- **HOW TO COMPLETE THIS TASK**:
Reproduce the lines of the listing exactly, beginning at the top, until the line with "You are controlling" has been reproduced too.

- **PROVIDED MATERIAL**:
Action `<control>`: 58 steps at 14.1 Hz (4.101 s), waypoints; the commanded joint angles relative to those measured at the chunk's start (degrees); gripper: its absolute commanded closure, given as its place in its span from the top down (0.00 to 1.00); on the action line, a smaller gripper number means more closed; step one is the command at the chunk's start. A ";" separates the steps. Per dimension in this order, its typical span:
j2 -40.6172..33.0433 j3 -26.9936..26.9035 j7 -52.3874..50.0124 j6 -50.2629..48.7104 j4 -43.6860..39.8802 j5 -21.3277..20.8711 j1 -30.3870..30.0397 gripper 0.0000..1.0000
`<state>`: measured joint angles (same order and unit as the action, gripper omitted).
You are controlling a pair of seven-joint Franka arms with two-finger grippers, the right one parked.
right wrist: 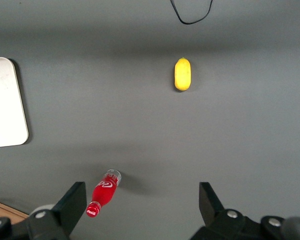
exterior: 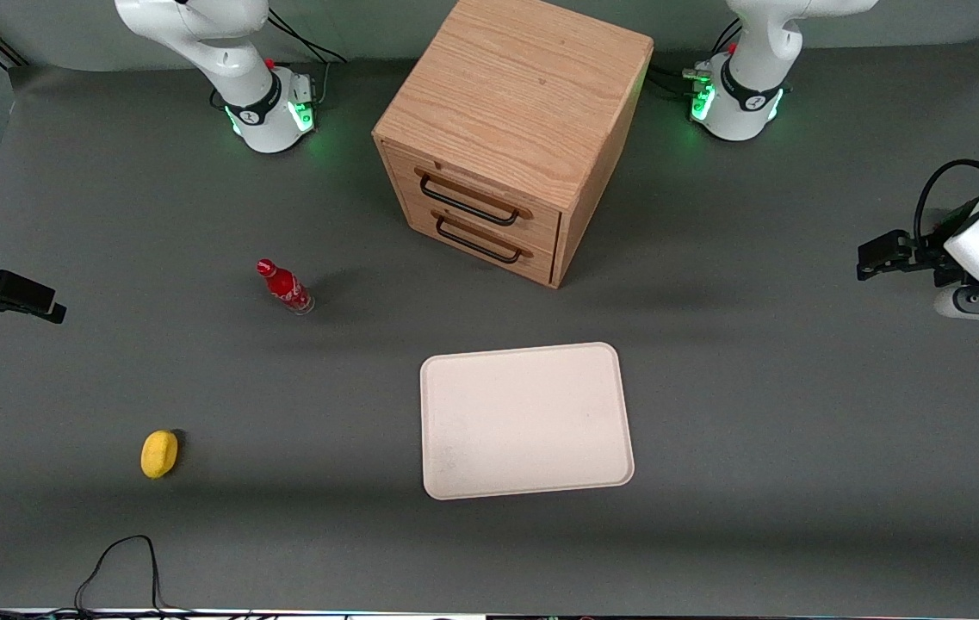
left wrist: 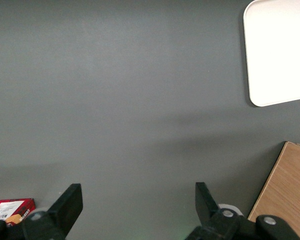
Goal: Place red cookie box on tray
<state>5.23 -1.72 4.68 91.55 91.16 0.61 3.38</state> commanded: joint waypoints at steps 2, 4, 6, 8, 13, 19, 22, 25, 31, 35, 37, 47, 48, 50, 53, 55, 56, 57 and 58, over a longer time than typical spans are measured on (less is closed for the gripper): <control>-0.31 -0.30 0.25 -1.72 -0.37 -0.79 0.22 1.00; -0.13 -0.57 0.07 -1.72 -0.63 -0.87 0.05 1.00; -0.13 -0.92 0.50 -1.90 -0.37 -0.96 -2.31 1.00; -0.22 -1.01 1.82 -1.81 -0.45 -1.05 -7.66 1.00; 0.66 -1.01 24.53 0.47 -0.63 -3.86 -24.96 1.00; 2.95 -1.01 40.94 2.59 -0.46 -3.69 -46.77 1.00; 2.60 -1.10 41.11 0.92 -0.28 -3.86 -52.40 1.00; 1.98 -1.18 38.84 -1.28 -0.10 -3.86 -56.72 1.00; 0.58 -1.18 5.23 -4.71 0.07 -3.16 -58.49 1.00; 0.22 -0.92 -20.53 -3.22 -0.02 -2.81 -57.88 1.00; 0.05 -0.92 -26.97 -1.73 0.07 -2.72 -57.87 1.00; -0.85 -0.92 -33.68 28.73 26.24 -2.46 -57.52 1.00; 1.34 -0.83 -33.68 33.04 27.57 -2.46 -57.52 1.00; 6.26 -0.83 -33.24 39.38 28.02 -2.46 -57.61 1.00; 11.46 -0.83 -32.89 48.70 29.77 -2.46 -57.70 1.00; 13.84 -0.66 -32.89 51.27 29.96 -2.46 -57.52 1.00; 14.72 -0.57 -32.89 51.97 29.96 -2.46 -57.52 1.00; 15.33 -0.57 -32.89 52.50 29.96 -2.46 -57.61 1.00; 15.51 -0.57 -32.89 52.68 29.96 -2.46 -57.52 1.00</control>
<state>21.14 -2.10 -27.90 143.36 120.57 -2.23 -54.53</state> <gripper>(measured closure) 0.000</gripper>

- **REPLY**:
Action `<control>`: 58 steps at 14.1 Hz (4.101 s), waypoints; the commanded joint angles relative to those measured at the chunk's start (degrees); gripper: its absolute commanded closure, given as its place in its span from the top down (0.00 to 1.00); on the action line, a smaller gripper number means more closed; step one is the command at the chunk's start. A ";" separates the steps. Per dimension in this order, its typical span:
j2 -40.6172..33.0433 j3 -26.9936..26.9035 j7 -52.3874..50.0124 j6 -50.2629..48.7104 j4 -43.6860..39.8802 j5 -21.3277..20.8711 j1 -30.3870..30.0397 gripper 0.0000..1.0000
`<state>`: measured joint angles (same order and unit as the action, gripper omitted).
You are controlling a pair of seven-joint Franka arms with two-finger grippers, the right one parked.

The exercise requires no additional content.